### [WHAT IS BEING ASKED]
Write out the data below exactly, from its first line to the line containing "Please give the outline of the black", that line included.
EXTRACTED DATA below:
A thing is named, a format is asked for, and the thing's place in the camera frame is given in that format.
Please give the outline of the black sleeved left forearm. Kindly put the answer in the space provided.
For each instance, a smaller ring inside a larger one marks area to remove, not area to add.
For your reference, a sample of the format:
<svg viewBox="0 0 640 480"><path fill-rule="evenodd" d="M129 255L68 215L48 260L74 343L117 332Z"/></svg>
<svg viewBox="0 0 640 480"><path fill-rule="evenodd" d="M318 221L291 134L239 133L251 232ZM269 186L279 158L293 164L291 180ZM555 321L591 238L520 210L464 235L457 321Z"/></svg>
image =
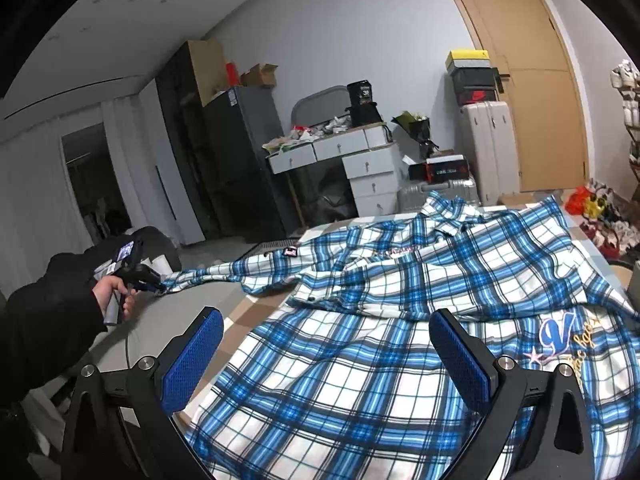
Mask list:
<svg viewBox="0 0 640 480"><path fill-rule="evenodd" d="M106 330L93 265L63 252L1 310L1 403L21 401L74 366Z"/></svg>

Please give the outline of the person's left hand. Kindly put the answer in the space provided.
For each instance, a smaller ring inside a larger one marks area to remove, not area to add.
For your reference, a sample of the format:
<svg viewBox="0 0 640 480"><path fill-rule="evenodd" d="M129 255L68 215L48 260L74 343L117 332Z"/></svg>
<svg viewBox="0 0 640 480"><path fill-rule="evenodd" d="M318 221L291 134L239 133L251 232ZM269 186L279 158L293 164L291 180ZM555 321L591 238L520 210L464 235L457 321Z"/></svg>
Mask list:
<svg viewBox="0 0 640 480"><path fill-rule="evenodd" d="M137 291L135 289L129 289L121 278L115 275L105 275L101 278L96 286L92 289L93 295L96 296L98 304L103 312L106 314L108 305L114 297L115 292L119 292L124 298L122 304L122 317L125 320L129 320L134 313L134 304L136 303Z"/></svg>
End of EXTRACTED DATA.
### [TASK RESULT]
A thing is named, a format is asked for, and the thing's place in the camera frame is given in that format.
Please give the outline of the black sleeved left forearm. Kindly put the answer in the space provided.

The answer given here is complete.